La métaphore et la condensation dans le travail du rêve

Dans son article très important des Écrits, « L’instance de la lettre dans l’inconscient », il me semblait bien que Lacan posait comme équivalentes, dans le travail du rêve, la condensation et la métaphore. Or, à une lecture attentive de ce qu’est, pour Freud, la condensation, dans ce chapitre intitulé « Le travail du rêve » et notamment en reprenant tous les signifiants du rêve de l’injection faite à Irma, il semble bien que les deux termes ne sont quand même pas tout à fait équivalents ou superposables. En effet la métaphore est bien une condensation, mais il y a d’autres formes de condensations que celle de la métaphore. Par exemple quand Freud indique que sous le personnage d’Irma se cache en fait toute une longue série des femmes dans la vie de Freud, ses amies, ses analysantes, sa fille et enfin sa femme. Il en va de même du personnage d’Otto. Il y a bien en effet une condensation de tous les personnages mais est-ce pour autant une métaphore à savoir la substitution d’un signifiant par un autre signifiant avec effet de signifié ?

J’ai donc repris dans le texte ce que Lacan en écrit :

« La Verdichtung, condensation, c’est la structure de surimposition des signifiants ou prend son champ la métaphore et dont le nom pour condenser en lui même la dichtung indique la connaturalité avec la poésie, jusqu’au point où il enveloppe la fonction traditionnelle de celle-ci. » Cette phrase un peu entortillée se saisit mieux si on repère que la dichtung c’est la poésie qui est ainsi contenu dans le terme même de la condensation en allemand:Verdichtung.*

Il l’associe à deux autres mécanismes intervenant dans le travail du rêve, celui de la Verschiebung, ou déplacement associé à la métonymie. Enfin il évoque l’Enstellung qu’il traduit par « transposition ». C’est aussi la déformation ou même défiguration. C’est à proprement parler la transcription du désir dans la langue du rêve qui exige de tenir compte de la censure. Cette transposition utilise les deux mécanismes de la condensation et du déplacement.

Pour donner des exemples de ce qu’est la condensation, Freud reprend donc l’analyse des signifiants du rêve de l’injection faite à Irma et il décrit deux sortes de condensations, celle des personnages d’une part, celle des condensations de mots.(p. 335, p. 336).*

«  La fabrication de personnes globales et mixtes est l’un des principaux moyen du travail de la condensation onirique ». C’est dans ce contexte qu’il parle du procédé Galton avec superposition des images.

Freud isole « un autre cas de condensation intéressant dans le rêve » c’est l’évocation du « propylène ». Dans le contenu latent, ce n’est pas propylène qui y est mais celui d’«amylène ». Il les associe à «  Propylées » et comme ces propylées existent aussi à Munich il pense ainsi à son ami «  Wilhem » Fliess.
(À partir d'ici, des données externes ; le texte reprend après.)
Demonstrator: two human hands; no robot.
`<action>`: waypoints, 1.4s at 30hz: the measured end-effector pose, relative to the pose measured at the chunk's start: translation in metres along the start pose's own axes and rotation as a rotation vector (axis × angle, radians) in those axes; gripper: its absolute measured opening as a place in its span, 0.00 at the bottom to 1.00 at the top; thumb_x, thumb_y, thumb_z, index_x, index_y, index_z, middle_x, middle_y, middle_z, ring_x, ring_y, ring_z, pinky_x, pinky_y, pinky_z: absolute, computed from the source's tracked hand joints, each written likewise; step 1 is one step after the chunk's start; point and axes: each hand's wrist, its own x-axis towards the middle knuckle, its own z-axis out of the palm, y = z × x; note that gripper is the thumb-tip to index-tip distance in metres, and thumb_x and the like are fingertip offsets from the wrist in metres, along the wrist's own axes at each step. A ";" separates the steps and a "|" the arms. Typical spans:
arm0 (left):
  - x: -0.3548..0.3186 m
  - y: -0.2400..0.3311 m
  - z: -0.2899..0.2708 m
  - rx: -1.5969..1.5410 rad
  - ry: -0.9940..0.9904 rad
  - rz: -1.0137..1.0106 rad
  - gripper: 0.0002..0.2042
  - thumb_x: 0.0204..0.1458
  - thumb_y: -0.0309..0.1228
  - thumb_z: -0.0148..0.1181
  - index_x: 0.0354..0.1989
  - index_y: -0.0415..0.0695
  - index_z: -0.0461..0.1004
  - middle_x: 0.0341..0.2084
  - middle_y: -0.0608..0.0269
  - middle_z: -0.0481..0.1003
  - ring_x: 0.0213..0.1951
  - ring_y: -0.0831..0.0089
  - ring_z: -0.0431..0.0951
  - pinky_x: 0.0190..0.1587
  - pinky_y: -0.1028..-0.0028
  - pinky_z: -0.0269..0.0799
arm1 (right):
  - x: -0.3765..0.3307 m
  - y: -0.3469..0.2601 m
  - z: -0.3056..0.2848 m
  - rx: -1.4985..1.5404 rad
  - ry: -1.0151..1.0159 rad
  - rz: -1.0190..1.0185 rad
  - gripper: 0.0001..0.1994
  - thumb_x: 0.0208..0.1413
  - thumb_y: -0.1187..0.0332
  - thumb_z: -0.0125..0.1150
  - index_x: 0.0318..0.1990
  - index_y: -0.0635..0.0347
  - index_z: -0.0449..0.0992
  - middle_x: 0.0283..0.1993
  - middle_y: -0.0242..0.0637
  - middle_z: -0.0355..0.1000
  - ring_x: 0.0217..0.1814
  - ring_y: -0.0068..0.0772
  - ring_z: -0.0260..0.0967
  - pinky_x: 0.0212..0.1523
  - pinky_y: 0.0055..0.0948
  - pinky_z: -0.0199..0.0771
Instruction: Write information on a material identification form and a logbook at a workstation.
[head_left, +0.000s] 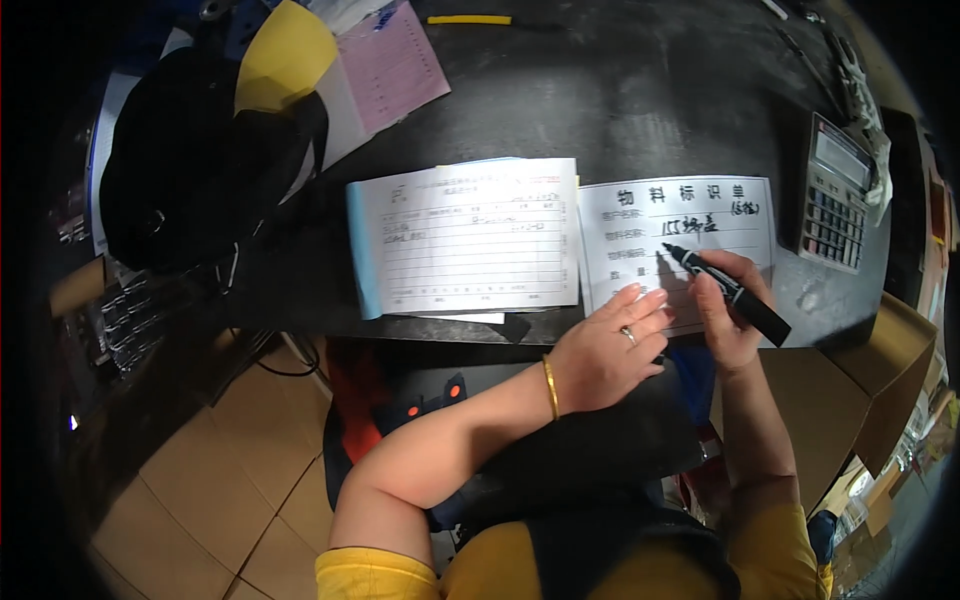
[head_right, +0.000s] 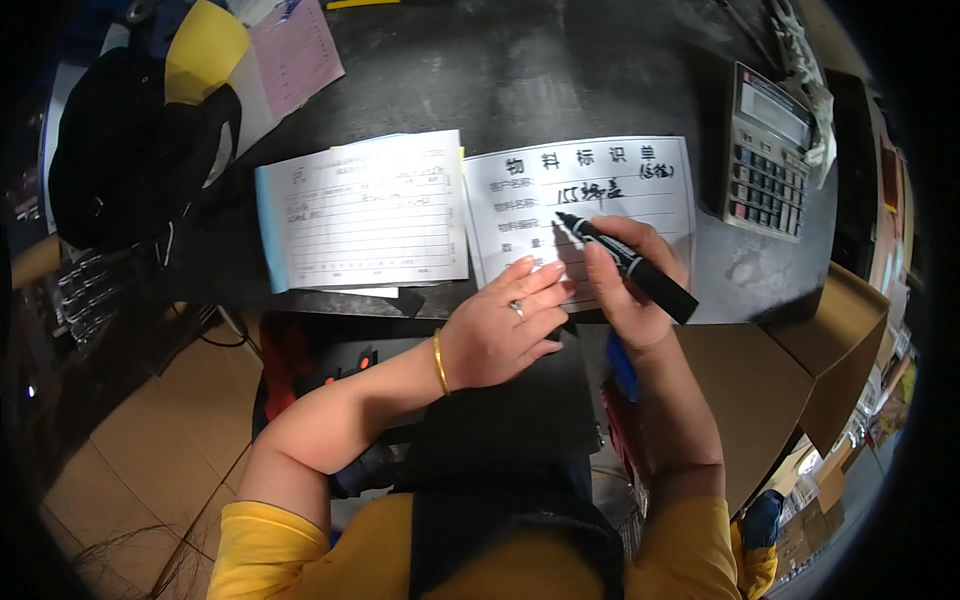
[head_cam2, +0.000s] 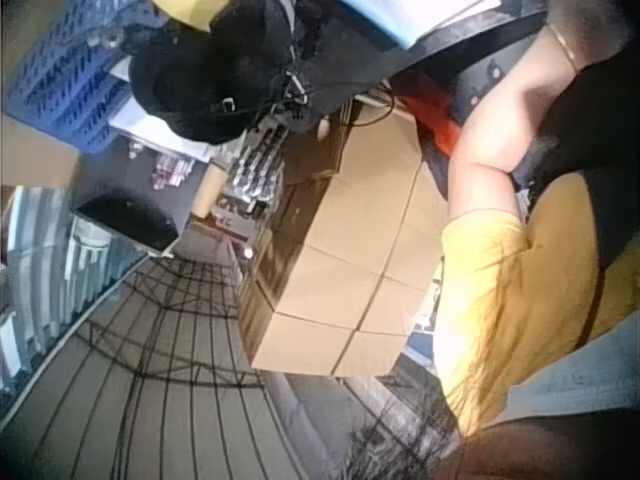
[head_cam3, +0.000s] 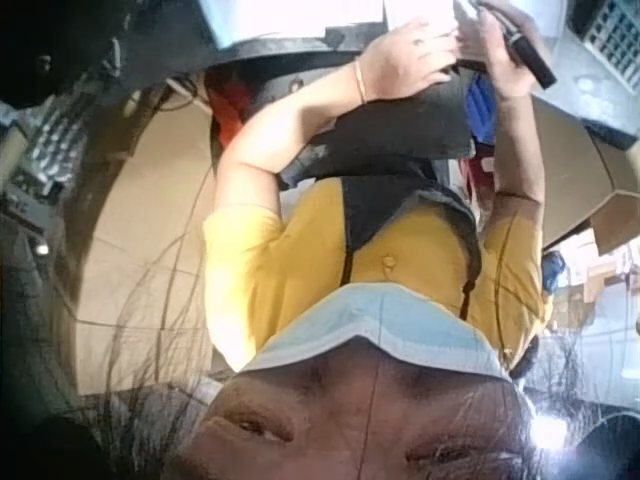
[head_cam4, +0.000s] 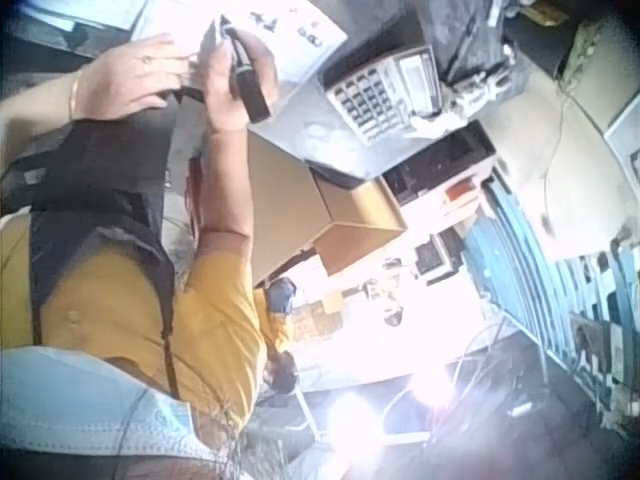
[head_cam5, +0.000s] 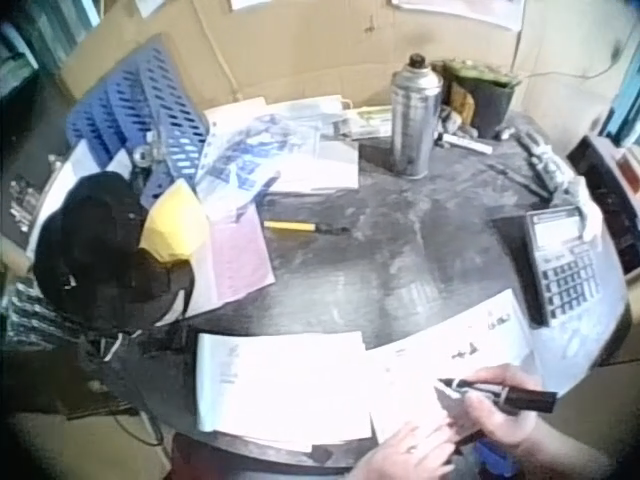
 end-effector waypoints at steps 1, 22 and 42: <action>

On trouve aussi la formule chimique de la « triméthylamine ».

Dans son interprétation du rêve, au moment où il l’a présenté pour la première fois, Freud, à propos de cette formule chimique, écrit : « Je devine pourquoi la formule triméthylamine a pris toute cette importance dans le rêve : il y a tellement de choses importantes rassemblées dans ce seul mot. Triméthylamine n’est pas seulement une allusion au facteur sexuel et à sa toute puissance, le mot concerne aussi une personne dont je suis content d’évoquer l’approbation qu’elle me témoigne chaque fois que je me sens abandonné, moi et toutes mes vues. Ne faudrait-il pas que cet ami qui joue un si grand rôle dans ma vie, continue d’être présent plus largement dans le contexte des pensées déployées dans le rêve. Bien sûr que si ! Il connaît particulièrement bien les effets induits par les affections du nez et des fosses nasales et il a offert à la science la démonstration de corrélations extrêmement remarquables entre les cornets du nez et les organes sexuels féminins ( les trois formations chiffonnées dans la gorge d’Irma) (p. 155).

Dans les pages qui suivent il va encore décrire quelques exemples de condensation dans les rêves avec des mots qui sont un véritable galimatias tel ce rêve «  Tout ça va finir par un « Maistollnütz » général. »

Ma question reste ouverte : est-ce que toutes les condensations sont des métaphores même si les métaphores sont des condensations ? La façon dont Lacan dans cette citation indique le fait que la métaphore y prend son champ, peut laisser quand même supposer que d’autres champs y soient possibles et que donc que les deux termes ne sont pas identiques et superposables.